== ASSIGNMENT ==
Repeat the lines of the data that follow, please, starting at the first and stopping after the one with "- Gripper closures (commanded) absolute".

== RECORDED INFORMATION ==
┌──

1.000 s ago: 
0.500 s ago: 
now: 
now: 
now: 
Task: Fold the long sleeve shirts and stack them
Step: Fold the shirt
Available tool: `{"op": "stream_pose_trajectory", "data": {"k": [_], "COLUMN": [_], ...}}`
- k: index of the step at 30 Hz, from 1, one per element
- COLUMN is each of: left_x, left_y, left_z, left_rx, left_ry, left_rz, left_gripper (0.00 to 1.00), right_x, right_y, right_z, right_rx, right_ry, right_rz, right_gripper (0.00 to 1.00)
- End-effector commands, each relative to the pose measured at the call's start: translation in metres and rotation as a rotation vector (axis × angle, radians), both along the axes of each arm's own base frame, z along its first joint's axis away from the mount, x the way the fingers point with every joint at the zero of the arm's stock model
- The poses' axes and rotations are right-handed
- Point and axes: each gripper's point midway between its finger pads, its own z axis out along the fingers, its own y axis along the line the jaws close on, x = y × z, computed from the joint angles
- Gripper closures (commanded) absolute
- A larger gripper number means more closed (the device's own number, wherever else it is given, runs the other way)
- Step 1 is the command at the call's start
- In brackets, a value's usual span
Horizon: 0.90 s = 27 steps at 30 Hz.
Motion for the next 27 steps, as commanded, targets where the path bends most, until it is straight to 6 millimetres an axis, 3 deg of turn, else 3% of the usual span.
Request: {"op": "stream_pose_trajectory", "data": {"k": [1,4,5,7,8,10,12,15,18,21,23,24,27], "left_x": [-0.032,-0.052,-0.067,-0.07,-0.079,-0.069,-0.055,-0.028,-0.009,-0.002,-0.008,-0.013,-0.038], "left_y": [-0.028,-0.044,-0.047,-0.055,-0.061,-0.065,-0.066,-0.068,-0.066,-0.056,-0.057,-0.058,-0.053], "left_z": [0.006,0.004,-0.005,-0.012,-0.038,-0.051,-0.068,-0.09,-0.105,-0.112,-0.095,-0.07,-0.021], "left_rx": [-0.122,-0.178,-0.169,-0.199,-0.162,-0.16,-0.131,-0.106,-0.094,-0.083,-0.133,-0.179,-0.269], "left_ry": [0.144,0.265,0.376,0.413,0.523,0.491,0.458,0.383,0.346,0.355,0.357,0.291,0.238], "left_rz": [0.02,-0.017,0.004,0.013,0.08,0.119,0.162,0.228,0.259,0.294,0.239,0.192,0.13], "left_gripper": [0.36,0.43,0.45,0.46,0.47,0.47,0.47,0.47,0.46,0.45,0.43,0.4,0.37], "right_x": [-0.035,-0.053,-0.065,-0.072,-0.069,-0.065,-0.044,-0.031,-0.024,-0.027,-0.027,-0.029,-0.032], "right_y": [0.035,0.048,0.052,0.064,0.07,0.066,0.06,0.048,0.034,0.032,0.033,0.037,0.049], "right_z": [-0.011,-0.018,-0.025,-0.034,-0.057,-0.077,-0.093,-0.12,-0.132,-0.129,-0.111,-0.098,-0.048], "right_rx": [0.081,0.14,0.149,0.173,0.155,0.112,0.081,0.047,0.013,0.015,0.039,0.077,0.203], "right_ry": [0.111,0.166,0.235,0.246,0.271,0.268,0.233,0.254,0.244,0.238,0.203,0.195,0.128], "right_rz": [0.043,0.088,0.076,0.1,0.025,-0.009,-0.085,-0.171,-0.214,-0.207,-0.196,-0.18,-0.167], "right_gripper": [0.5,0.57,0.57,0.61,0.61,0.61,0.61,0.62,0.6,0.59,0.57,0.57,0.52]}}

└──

== WRITTEN RESPONSE ==
1.000 s ago: 
0.500 s ago: 
now: 
now: 
now: 
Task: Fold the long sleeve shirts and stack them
Step: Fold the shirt
Available tool: `{"op": "stream_pose_trajectory", "data": {"k": [_], "COLUMN": [_], ...}}`
- k: index of the step at 30 Hz, from 1, one per element
- COLUMN is each of: left_x, left_y, left_z, left_rx, left_ry, left_rz, left_gripper (0.00 to 1.00), right_x, right_y, right_z, right_rx, right_ry, right_rz, right_gripper (0.00 to 1.00)
- End-effector commands, each relative to the pose measured at the call's start: translation in metres and rotation as a rotation vector (axis × angle, radians), both along the axes of each arm's own base frame, z along its first joint's axis away from the mount, x the way the fingers point with every joint at the zero of the arm's stock model
- The poses' axes and rotations are right-handed
- Point and axes: each gripper's point midway between its finger pads, its own z axis out along the fingers, its own y axis along the line the jaws close on, x = y × z, computed from the joint angles
- Gripper closures (commanded) absolute

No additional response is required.